En fin de journée, la patrouille se rassemble sur le carré central du camp. L’absence de Hibou et de sa « deudeuche » met un peu de tristesse dans le groupe. Le parrain de la troupe a quitté Pré-les-Fonts en milieu d’après-midi, non sans avoir discuté avec Robert Leblanc de quelques points concernant la sécurité de la patrouille. Une conversation éclairée a également eu lieu avec l’abbé Gerland, le matin après la grand-messe, le curé prenant un peu le relais de Hibou parallèlement à ses fonctions d’aumônier. Néanmoins, le départ de Hibou paisible donne du tonus aux Choucas : la patrouille libre sera garante de sa propre indépendance, dans la confiance mutuelle de chaque élément et le désir commun d’autonomie ! Chacun est décidé à remplir correctement sa ou ses tâches, de se soumettre à la discipline du groupe, d’obéir au CP… Pour Rémi, l’enjeu est d’autant plus grand et excitant qu’il s’agit de gagner l’estime de ses « frères scouts ». Et puis les scouts de Saint-Ange sont fiers de leur campement qui est repérable du lever au coucher de soleil par le drapeau de leur patrie.
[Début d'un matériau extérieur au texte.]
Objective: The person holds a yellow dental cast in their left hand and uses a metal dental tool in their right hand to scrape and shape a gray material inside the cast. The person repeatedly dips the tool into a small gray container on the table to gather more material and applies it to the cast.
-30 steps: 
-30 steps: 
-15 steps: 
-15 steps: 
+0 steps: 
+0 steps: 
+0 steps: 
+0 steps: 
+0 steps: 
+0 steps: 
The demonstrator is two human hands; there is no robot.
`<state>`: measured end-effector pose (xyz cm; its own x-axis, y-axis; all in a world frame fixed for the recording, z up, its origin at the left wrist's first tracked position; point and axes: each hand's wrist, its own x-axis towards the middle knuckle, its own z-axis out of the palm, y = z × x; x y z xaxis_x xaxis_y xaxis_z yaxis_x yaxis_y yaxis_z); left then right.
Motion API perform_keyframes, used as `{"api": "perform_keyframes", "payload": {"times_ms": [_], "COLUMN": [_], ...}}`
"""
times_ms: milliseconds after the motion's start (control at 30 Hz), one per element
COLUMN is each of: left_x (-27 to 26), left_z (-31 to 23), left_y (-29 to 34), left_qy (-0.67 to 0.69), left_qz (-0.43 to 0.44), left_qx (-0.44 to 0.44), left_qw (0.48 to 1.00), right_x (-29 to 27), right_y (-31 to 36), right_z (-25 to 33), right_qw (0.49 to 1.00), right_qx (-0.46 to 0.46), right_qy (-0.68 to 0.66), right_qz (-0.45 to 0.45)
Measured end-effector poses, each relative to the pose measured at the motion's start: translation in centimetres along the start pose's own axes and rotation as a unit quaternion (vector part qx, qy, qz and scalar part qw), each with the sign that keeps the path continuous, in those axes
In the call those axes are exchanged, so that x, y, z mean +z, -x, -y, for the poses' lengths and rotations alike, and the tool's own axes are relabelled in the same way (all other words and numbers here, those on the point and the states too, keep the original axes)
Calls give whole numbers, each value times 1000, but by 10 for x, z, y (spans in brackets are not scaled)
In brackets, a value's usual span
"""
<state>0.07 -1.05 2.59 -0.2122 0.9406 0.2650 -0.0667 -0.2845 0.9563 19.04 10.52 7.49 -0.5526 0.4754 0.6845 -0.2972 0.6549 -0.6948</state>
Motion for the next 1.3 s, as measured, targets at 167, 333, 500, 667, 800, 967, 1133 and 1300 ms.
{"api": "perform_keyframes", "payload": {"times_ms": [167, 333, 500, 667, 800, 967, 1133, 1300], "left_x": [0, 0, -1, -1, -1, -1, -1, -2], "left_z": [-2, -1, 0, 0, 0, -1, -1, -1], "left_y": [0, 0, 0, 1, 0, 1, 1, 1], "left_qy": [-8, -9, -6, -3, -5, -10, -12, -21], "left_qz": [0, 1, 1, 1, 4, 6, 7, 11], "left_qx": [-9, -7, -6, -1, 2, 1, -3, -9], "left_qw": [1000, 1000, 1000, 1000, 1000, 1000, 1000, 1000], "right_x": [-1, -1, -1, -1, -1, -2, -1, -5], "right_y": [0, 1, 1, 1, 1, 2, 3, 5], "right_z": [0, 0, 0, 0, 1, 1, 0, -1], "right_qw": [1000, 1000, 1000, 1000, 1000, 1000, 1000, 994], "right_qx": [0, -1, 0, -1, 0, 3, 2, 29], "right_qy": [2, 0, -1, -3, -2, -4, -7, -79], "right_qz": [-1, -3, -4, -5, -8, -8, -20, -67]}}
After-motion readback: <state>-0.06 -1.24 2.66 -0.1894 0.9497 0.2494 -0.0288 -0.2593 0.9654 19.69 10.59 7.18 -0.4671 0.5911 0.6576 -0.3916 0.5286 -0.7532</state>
Ils sont fiers d’arborer l’étendard noir à la croix potencée blanche qui est étalée sur un côté du marabout, soigneusement accrochée par Wapiti, et qui fait rêver à un vaisseau de corsaire…

 

Sur proposition du CP, ce premier jour de camp va être marqué d’une croix blanche : non pas seulement avec l’étendard emblématique de la patrouille libre de Saint-Ange, solidement fixé au marabout, mais par une première expédition souterraine !

  

On a décidé, d’un commun accord, qu’une équipe de trois Choucas ira effectuer ce soir une désobstruction dans le réseau des Soupirs.